West Point was a second chance, and Morales made the most of it. He loved the academy and the challenge of serving in the Army. Not long after he graduated, he was sent to Iraq, where he participated in the first ground contact of the Gulf War. A decade later, during the Iraq War, he spent more than three years in the country, at one point commanding more than 1,000 soldiers who were responsible for one-third of Baghdad. He says he learned a lot about leadership as a young officer. Being a leader “is not about the rank you wear on your collar,” he says. “You’re going to be given power, but you have to earn it through your competence.”

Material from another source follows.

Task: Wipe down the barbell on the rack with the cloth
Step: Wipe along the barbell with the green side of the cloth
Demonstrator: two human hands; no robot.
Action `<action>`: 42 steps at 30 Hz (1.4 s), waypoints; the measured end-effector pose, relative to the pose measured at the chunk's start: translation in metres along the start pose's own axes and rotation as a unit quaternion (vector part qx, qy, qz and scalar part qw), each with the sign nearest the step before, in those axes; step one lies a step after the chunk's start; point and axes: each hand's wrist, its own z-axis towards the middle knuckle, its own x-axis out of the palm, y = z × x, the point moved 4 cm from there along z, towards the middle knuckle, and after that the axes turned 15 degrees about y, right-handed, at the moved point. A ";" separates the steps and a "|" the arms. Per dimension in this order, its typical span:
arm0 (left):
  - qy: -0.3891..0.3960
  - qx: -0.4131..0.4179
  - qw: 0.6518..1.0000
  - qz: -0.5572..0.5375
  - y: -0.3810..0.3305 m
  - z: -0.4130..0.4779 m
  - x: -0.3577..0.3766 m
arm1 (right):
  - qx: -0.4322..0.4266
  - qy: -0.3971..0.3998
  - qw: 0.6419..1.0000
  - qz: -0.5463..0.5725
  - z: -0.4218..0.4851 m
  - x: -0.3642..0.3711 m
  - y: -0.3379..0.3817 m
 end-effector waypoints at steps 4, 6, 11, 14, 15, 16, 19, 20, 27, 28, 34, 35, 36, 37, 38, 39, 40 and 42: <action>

The Army first exposed him to the importance of embracing everyone in order to build a team. “I’ve met a lot of good people who didn’t see the world the way I did,” he says. The important thing is that “most wanted to make the unit better.” Good leaders, he adds, create a culture in which people of different backgrounds can speak their minds and know that what they are hearing from others is “their ground truth.”

A young Rich Morales in uniform
A young Rich Morales in uniform with his wife

In 1997, Morales started the MBA program at Yale SOM. He embraced the chance to learn in a new environment, he says, taking classes at Yale Law School and enjoying the curriculum at SOM, especially economics courses with the late Professor Sharon Oster and operations management courses with Professor Emeritus Arthur J. Swersey. He also loved the community he found on campus. He remains in touch with many of his classmates, including Laszlo Bock ’99, who led People Operations at Google before founding Humu and

“I developed these strong relationships—this strong, almost Army-like connectivity with people that are super authentic,” he says. “When I was in Iraq, on a tough day I could pick up the phone and call classmates like Laszlo, Scot Bemis, or Chris Granger.”

When he became a professor at West Point, Morales—who has also earned a PhD from Cambridge University and master’s degrees from the U.S. Naval War College and National Defense University—borrowed plenty of ideas from his SOM instructors, he says. He invited cadets to his home for breakfast, the way Professor Emeritus Douglas W. Rae did; he started his classes with stories in the style of Swersey. At the academy, in addition to his teaching and his mentorship of cadets, Morales directed a multi-million-dollar research effort focused on improving performance across public- and private-sector partners.

In 2001, Morales was selected as one of 12 White House Fellows in the Executive Office of the President. He worked with the Office of Management and Budget and as an aide to the head of NASA and, after the fellowship ended, on a team that helped create the Department of Homeland Security. In 2013, he returned to the White House, this time as executive director of Joining Forces, a national initiative that supports employment, wellness, and education for servicemembers, veterans, and their families.

“Outside of leading in combat, Joining Forces was probably the hardest I’ve ever worked in my life,” remembers Morales. That role was a culmination of his focus as a commander on the balance between the mission and the well-being of his troops and their families. “It was so personal to me.”

Rich Morales at the White House
Rich Morales in uniform with a young local
An older Rich Morales in uniform with his wife

In each of his positions, Morales says, he has tried to do what he has felt is right, even when it is difficult. “When you’re a commander—or a manager—you can choose to do whatever the last person did and just try not to get fired,” he explains. Or you can try to make things better.

Throughout, he has relied on the love and support of his family—which he calls his “center of gravity”—including his wife, Christy, and his son, Matthew, as well as “life-changing” friendships forged at places like Yale SOM.

“If everything froze, at any point—if I was only a lieutenant, and my career was cut short by a decision or circumstance, but I was doing what I thought was the right thing—that’s fine,” he says. “My wife still loves me.”